Columnist Suzanne Fields has a great piece on the personal and the political:


“When Queen Elizabeth II visited Washington the other day, reporters and columnists went gaga, cheering America’s love affair with royalty. Britain’s The Economist magazine observed that it didn’t take a visit from a British monarch to give the White House an ‘air of royalty.’ Royal fever is contagious. If Hillary is elected in 2008 and re-elected in 2012, ‘the world’s greatest democracy will have been ruled by either a Bush or a Clinton for 28 years straight.’ Or as Michael Barone put it, ‘Bush, Clinton, Bush — Clinton? It sounds like the War of the Roses.’ That’s not exactly a royal flush, but it does add a dimension to the fusing of the personal with the political. …

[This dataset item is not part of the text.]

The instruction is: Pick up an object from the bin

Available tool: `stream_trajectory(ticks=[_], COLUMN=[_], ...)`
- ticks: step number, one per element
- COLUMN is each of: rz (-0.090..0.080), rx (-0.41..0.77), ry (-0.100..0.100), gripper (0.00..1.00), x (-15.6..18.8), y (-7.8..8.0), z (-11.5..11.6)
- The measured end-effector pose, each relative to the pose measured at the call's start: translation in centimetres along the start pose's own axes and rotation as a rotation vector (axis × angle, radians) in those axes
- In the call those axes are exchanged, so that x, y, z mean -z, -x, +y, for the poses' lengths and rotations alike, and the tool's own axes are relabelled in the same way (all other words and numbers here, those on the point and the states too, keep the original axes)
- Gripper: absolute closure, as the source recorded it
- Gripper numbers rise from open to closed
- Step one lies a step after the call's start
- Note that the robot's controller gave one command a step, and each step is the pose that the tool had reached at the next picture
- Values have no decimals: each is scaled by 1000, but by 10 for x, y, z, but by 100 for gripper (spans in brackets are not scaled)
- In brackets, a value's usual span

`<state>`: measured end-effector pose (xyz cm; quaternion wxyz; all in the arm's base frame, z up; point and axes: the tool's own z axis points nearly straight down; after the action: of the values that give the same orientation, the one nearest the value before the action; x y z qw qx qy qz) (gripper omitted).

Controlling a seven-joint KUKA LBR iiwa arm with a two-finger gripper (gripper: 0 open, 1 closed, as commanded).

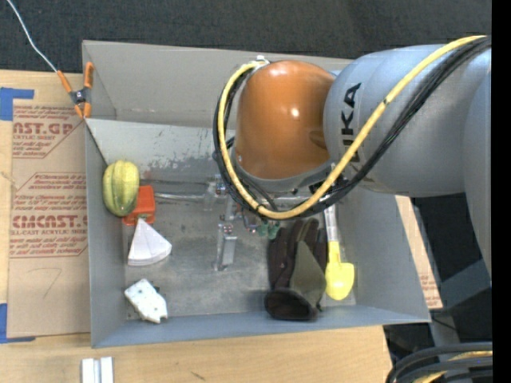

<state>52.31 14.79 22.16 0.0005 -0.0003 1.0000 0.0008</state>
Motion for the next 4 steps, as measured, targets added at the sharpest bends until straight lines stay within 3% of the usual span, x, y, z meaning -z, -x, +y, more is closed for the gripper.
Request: stream_trajectory(ticks=[1,2,3,4], rz=[0,0,-4,3], rx=[-85,-128,-197,-280], ry=[1,0,3,1], gripper=[0,0,0,0], x=[-73,-38,-119,-131], y=[4,64,29,13], z=[-20,-96,-91,-141])
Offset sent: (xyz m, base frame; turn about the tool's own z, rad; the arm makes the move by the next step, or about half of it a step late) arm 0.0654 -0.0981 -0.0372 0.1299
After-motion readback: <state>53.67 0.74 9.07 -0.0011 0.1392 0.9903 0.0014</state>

“Hillary must be wary about too close an identification with Bill, popular though he is in many quarters. Bernard Lewis, the eminent scholar of Islamist terror, argues that the Clinton administration gave Osama bin Laden the idea that America was weak, indecisive and vulnerable when Bill Clinton didn’t respond to the terrorist attacks on his watch — the first World Trade Center bombing in New York in 1993, attacks on U.S. soldiers in Mogadishu in 1993, the Khobar Towers bombing in Riyadh in 1996, the attacks on the American embassies in Kenya and Tanzania in 1998 and the assault on the U.S.S. Cole in Yemen in 2000.”